Work instructions: The output must reproduce each line of the data word for word.
___ Exercise data
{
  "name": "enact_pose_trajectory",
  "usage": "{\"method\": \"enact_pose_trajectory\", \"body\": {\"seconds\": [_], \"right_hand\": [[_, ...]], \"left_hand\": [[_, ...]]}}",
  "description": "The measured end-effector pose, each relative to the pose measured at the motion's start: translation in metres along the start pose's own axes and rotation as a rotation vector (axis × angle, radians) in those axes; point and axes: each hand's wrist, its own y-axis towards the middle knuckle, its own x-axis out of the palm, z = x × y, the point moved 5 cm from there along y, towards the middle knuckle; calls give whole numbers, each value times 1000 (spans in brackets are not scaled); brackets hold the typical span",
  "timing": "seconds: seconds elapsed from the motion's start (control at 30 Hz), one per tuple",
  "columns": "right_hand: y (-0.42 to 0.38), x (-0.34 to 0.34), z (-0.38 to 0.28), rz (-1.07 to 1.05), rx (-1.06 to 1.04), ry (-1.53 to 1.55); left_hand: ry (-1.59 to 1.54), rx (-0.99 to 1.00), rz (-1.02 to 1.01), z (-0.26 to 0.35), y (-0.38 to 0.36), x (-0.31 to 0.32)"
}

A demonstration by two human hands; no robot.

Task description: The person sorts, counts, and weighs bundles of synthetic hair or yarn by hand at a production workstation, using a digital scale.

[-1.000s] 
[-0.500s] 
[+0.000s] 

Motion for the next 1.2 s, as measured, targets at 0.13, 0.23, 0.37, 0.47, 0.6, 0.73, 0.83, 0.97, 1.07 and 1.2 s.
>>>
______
Answer below:
{
  "name": "enact_pose_trajectory",
  "usage": "{\"method\": \"enact_pose_trajectory\", \"body\": {\"seconds\": [_], \"right_hand\": [[_, ...]], \"left_hand\": [[_, ...]]}}",
  "description": "The measured end-effector pose, each relative to the pose measured at the motion's start: translation in metres along the start pose's own axes and rotation as a rotation vector (axis × angle, radians) in those axes; point and axes: each hand's wrist, its own y-axis towards the middle knuckle, its own x-axis out of the palm, z = x × y, the point moved 5 cm from there along y, towards the middle knuckle; calls give whole numbers, each value times 1000 (spans in brackets are not scaled); brackets hold the typical span",
  "timing": "seconds: seconds elapsed from the motion's start (control at 30 Hz), one per tuple",
  "columns": "right_hand: y (-0.42 to 0.38), x (-0.34 to 0.34), z (-0.38 to 0.28), rz (-1.07 to 1.05), rx (-1.06 to 1.04), ry (-1.53 to 1.55); left_hand: ry (-1.59 to 1.54), rx (-0.99 to 1.00), rz (-1.02 to 1.01), z (-0.26 to 0.35), y (-0.38 to 0.36), x (-0.31 to 0.32)"
}

A demonstration by two human hands; no robot.

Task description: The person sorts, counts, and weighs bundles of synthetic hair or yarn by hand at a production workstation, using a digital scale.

[-1.000s] 
[-0.500s] 
[+0.000s] 

Motion for the next 1.2 s, as measured, targets at 0.13, 0.23, 0.37, 0.47, 0.6, 0.73, 0.83, 0.97, 1.07 and 1.2 s.
>>>

Output for the exercise is now complete.